= Angus Cameron (academic) =

Canadian linguist and lexicographer

Angus Fraser Cameron (11 February 1941 - 27 May 1983) was a Canadian linguist and lexicographer.

==Life==
Cameron was born in Nova Scotia on 11 February 1941 and educated at Truro Senior High School (winning the Governor General's award in 1958) and Mount Allison University before winning a Rhodes Scholarship to Jesus College, Oxford. He was then a lecturer at Mount Allison University before completing a post-graduate degree at Oxford in 1968 entitled "Old English nouns of colour: a semantic study". This was the starting point for his later lexicographical work.
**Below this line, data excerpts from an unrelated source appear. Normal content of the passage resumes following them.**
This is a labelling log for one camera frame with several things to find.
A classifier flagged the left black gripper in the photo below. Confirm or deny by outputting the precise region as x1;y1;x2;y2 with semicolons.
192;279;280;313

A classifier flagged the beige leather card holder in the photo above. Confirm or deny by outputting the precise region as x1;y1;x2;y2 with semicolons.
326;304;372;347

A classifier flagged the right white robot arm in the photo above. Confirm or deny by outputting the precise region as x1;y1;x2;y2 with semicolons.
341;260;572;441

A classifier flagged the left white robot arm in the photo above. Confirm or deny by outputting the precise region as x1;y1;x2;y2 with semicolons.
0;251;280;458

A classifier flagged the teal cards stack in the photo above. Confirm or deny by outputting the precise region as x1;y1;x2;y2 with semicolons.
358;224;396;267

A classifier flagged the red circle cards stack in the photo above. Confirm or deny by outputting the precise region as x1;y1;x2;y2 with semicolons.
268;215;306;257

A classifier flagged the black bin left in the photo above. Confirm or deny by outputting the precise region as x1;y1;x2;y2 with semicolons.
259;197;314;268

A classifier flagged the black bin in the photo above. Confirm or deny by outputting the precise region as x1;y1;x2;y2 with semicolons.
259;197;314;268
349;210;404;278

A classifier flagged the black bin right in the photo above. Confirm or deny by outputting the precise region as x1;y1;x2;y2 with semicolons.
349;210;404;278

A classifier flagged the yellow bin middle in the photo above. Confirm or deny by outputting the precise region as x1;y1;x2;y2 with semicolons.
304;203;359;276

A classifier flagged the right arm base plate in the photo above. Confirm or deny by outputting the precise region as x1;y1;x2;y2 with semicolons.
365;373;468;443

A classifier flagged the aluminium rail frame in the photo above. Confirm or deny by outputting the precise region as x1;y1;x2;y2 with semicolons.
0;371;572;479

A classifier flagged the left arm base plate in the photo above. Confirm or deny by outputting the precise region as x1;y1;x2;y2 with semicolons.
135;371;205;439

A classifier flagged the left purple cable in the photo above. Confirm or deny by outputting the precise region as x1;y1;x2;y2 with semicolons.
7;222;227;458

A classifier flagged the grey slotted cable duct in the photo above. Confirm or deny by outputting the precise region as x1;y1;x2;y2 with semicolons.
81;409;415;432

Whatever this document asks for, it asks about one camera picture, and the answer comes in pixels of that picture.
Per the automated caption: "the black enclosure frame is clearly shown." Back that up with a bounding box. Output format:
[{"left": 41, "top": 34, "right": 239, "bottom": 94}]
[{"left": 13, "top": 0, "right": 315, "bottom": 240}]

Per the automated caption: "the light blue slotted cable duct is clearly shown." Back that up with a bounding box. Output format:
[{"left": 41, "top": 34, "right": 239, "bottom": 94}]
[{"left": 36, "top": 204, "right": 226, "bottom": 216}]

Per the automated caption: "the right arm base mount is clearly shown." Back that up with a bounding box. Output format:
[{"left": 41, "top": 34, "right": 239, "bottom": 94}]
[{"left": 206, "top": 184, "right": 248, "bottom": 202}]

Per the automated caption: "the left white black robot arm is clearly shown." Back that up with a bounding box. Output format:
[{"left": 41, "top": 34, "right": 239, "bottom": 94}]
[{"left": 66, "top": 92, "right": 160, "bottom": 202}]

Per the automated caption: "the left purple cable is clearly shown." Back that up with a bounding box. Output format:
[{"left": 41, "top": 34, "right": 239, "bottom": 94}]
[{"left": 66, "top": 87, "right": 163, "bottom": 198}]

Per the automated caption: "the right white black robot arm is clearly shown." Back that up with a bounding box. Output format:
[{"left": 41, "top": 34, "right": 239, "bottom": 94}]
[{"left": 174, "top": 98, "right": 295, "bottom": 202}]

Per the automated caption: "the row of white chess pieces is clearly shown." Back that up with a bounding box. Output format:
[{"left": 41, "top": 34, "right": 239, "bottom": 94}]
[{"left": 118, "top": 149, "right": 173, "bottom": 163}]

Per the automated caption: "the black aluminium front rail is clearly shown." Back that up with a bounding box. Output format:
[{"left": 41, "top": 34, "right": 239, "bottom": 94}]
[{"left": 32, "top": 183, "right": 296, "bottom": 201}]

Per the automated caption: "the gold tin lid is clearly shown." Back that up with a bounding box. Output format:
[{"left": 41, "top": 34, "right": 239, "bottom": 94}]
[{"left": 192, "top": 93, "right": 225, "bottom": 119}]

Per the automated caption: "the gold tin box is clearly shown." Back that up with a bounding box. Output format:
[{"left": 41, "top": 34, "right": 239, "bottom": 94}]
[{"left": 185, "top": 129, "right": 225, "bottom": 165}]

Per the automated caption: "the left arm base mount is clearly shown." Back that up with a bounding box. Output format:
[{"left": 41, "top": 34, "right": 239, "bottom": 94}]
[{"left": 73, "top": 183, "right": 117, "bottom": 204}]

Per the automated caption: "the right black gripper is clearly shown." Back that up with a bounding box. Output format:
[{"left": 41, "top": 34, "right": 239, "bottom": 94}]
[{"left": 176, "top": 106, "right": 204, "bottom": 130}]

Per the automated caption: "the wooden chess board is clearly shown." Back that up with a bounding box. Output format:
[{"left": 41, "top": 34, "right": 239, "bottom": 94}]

In 1968, he was appointed as a lecturer in the Department of English and Centre for Medieval Studies by the University of Toronto, becoming a professor in 1977 and being elected a Fellow of the Royal Society of Canada in 1982.
His daughter is writer Claire Cameron. He died of cancer in Toronto on 27 May 1983 at the age of 42.

Cameron was Ph.D. supervisor for Antonette diPaolo Healey, who would go on to continue his work on the Dictionary of Old English.

==Dictionary of Old English==

Cameron began his lexicographical work in 1970 with the Dictionary of Old English, supported by the Canada Council. Work on this project was still ongoing at the time of his death, leading to the university becoming a centre of the study of Old English. He was one of the first to see the advantages of using computers for lexicographical work. Declining health in later life prevented him taking up the appointment as Director of the Centre for Medieval Studies.